11. Car motion example

The next few exercises in this workbook will give us a chance to practice what we’ve learned so far through engineering applications.

Newton’s laws of motion

Starting from rest, a car (mass = \(900\) kg) accelerates under the influence of a force of \(2000\) N until it reaches \(13.89\) m/s (\(50\) km/h). What is the distance traveled? How long does it take to travel this distance?

Recall that Newton’s second law of motion says:

\[ F = m \dfrac{dv}{dt} \tag{1} \]

This equation determines the velocity of the car as a function of time. To obtain the position of the car, we use the following kinematic relation:

\[ v = \dfrac{dx}{dt} \tag{2} \]

Although this problem can be solved analytically, in this exercise we would like to come up with a numerical solution using Python. We first need to discretize the equations, i.e., evaluate the position and velocity at equally spaced discrete points in time, since Python doesn’t know how to interpret continuous functions. The solution for \(v(t)\) and \(x(t)\) will then be represented by vectors containing the values of the velocity and the position of the car respectively at these discrete points in time separated by \(\Delta t\).

The time derivative for the velocity in (1) can be approximated by:

\[ \dfrac{dv}{dt} \approx \dfrac{v(t + \Delta t) - v(t)}{\Delta t} \]
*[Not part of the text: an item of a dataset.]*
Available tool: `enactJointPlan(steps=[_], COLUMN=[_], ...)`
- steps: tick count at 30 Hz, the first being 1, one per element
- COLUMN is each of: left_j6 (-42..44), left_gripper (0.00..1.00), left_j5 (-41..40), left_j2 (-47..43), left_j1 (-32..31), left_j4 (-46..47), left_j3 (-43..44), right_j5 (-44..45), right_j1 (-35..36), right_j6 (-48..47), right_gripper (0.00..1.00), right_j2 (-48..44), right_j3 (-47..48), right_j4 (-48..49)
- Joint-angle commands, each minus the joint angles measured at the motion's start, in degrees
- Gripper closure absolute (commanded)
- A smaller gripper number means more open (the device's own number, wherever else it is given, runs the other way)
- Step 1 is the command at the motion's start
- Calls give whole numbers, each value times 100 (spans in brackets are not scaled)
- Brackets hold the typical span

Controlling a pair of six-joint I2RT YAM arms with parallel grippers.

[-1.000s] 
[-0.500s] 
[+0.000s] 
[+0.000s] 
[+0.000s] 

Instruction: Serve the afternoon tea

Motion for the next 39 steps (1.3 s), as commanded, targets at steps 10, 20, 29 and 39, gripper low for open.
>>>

Equation (1) then becomes:

\[ \frac{F}{m} = \dfrac{v(t + \Delta t) - v(t)}{\Delta t} \quad \Leftrightarrow \quad v(t + \Delta t) = v(t) + \Delta t \frac{F}{m} \]

or, if we solve for the velocity at step \(n+1\):

\[ v(n+1) = v(n) + \Delta t \dfrac{F}{m} \]

where the unknown is \(v(n + 1)\).

Similarly, equation (2) becomes:

\[ \dfrac{x(t + \Delta t) - x(t)}{\Delta t} = v(t) \quad \Leftrightarrow \quad x(t + \Delta t) = x(t) + \Delta t v(t) \]

and the position at step \(n + 1\) will be given by:

\[ x(n+1) = x(n) + \Delta t v(n) \]

Solve the above equations for position and velocity and plot the position as a function of time. Take \(\Delta t = 0.1\) s. Display the distance traveled and the time it takes to reach \(50\) km/h.

import numpy as np
import matplotlib.pyplot as plt

F = 2000     # force in Newtons
m = 900      # mass in kilograms
dt = 0.1     # time step in seconds
vf = 13.89   # final velocity

t = [0]
v = [0]
x = [0]

while v[-1] < vf:
    t.append(t[-1] + dt)
    v.append(v[-1] + F/m * dt)
    x.append(x[-1] + v[-2] * dt)   # note the indexing!

print(f"We traveled {x[-1]:.1f} m and it took {t[-1]:.1f} s!")
fig, ax = plt.subplots()
ax.plot(t, x)
ax.set(xlabel="Time [s]", ylabel="Position [m]")
plt.show()

We traveled 43.4 m and it took 6.3 s!